* **EXERCISE DIRECTIONS**:
Give the listing below again exactly, but without any of its pictures.

* **SOURCE DATA**:
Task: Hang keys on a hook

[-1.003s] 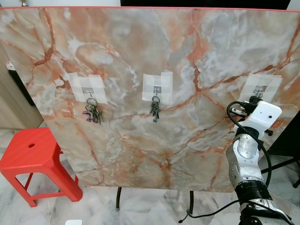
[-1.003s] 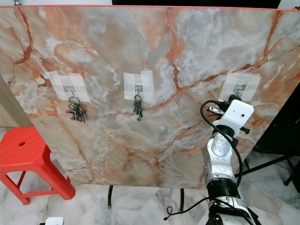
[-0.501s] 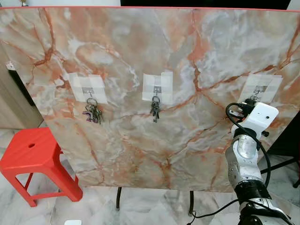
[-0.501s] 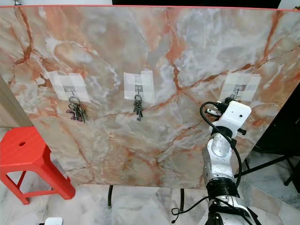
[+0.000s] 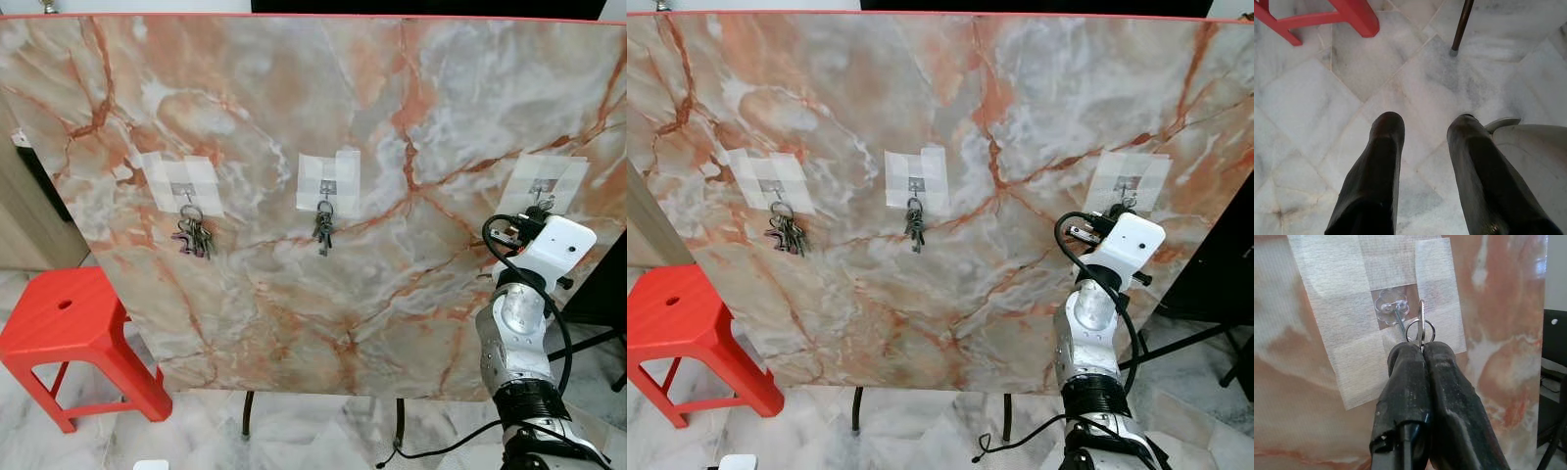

* **ANSWER BOX**:
Task: Hang keys on a hook

[-1.003s] 
[-1.003s] 
[-0.501s] 
[-0.501s] 
[+0.000s] 

Nothing remains to be answered in this exercise.